Abraaj Group Art Prize
Work: No.695
Location: The Abraaj Group Curators, Dubai
Date: 2016-17
No.695 stems from a series of studies on MDF exploring the interaction of colour. These studies were always intended to become more physical and interactive and No.695 provided this opportunity. Placed outdoors in an open space this work not only interacts with the elements, but also creates a dialogue with the surrounding cityscape. Made from laminated glass sheets, reflections appear and disappear across the surface of the work. Vivid colours and sharp lines are softened through transparency and the mixing of colour. The work changes with the light and potential for varied alignment is endless. This allows each viewer to have their own personal experience of the work.
Hyetal: Parasol Unit
Work: No.694
Location: Parasol Unit, London, UK
Date: 2016
This is a collaborative project with electronic musician Hyetal.
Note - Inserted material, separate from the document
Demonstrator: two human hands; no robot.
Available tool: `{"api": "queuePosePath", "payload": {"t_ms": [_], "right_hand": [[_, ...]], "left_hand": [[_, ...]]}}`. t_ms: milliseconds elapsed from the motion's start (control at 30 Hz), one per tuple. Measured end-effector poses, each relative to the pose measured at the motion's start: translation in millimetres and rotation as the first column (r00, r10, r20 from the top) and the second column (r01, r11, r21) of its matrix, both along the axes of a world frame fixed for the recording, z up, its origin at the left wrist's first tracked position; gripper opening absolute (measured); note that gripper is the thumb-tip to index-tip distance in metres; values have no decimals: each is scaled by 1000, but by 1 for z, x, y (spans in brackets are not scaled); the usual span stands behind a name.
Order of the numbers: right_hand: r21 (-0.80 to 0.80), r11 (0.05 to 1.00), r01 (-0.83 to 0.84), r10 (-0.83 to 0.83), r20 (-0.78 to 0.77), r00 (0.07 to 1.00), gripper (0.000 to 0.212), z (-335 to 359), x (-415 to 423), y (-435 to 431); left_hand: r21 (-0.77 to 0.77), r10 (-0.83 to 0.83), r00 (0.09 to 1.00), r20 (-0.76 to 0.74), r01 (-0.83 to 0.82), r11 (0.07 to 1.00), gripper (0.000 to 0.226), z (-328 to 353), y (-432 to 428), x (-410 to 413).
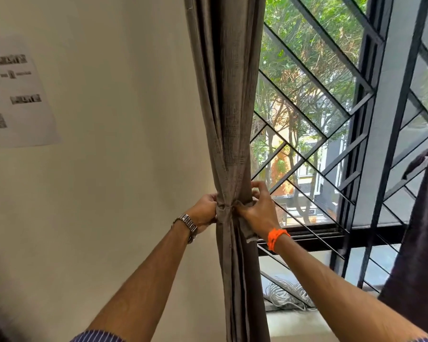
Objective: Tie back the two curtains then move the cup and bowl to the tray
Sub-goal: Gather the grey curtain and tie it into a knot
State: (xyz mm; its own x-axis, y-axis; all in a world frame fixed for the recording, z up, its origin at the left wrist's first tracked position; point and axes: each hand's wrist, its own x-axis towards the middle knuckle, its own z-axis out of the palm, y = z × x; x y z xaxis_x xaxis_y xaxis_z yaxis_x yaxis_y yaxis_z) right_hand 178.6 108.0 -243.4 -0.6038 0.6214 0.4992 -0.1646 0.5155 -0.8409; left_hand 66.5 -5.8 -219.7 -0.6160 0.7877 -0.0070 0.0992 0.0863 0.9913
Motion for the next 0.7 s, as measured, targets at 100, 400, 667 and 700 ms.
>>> {"api": "queuePosePath", "payload": {"t_ms": [100,400,667,700], "right_hand": [[23,999,32,-32,-21,999,42,0,-2,-5],[-155,966,205,-217,-66,974,26,2,2,-5],[-366,925,97,-77,68,995,14,4,9,2],[-384,922,58,-34,69,997,17,6,11,1]], "left_hand": [[58,163,983,-84,-158,986,19,-7,4,5],[582,586,271,-763,-104,806,29,-43,-11,47],[63,70,74,-995,-95,994,65,-31,-4,47],[53,63,65,-996,-137,989,60,-25,-2,49]]}}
It incorporates colour, artificial moving light and sound. Hyetal’s track Permanence is broken up into component sounds which are emitted from four speakers. Experienced individually, the track is fragmented. However, as you stand in front of the artwork, the sound synchronises and comes together. This allows the possibility of both a unified and fragmented experience of the work as dictated by the viewer’s position in the space. The track combined with mirror perspex produces an animated immersion of colour, shadow and sound. As the viewer walks around the space they observe the relief’s infinite visual possibility.
Parasol Unit
Work: No.670
Location: Parasol Unit, London, UK
Date: 2016
No.670 is a large-scale installation created using sections of steel-mesh fencing, arranged in a massive, maze-like structure that invites you to walk through it and physically experience the sense of infinity bound within the geometric repetition of its architectural configurations. Pushing the exploration of three-dimensional drawing and movement by using colour and transparent materials, the scale of this installation contrasts with its fragility and lightness. As the viewer walks past or through the installation, colours and forms appear and disappear creating a unique, immersive experience. Made from powder-coated galvanised mesh, all elements are zip-tied together. The modular nature of this structure implies the infinite potential of scale.
Gallery Mana
Work: No.545 Baskets
Location: Gallery Mana, Istanbul
Date: 2014
This work uses individual modules to create a larger whole - a contemplative undulating structure reminiscent of spaces of worship. Unlike Begum’s previous basket installation in Dhaka, these baskets were woven in Istanbul and dyed black. This takes focus away from the materiality of the baskets and instead accentuates the light itself and its filtration through the sculpture, where it projects transient patterns onto the gallery floor.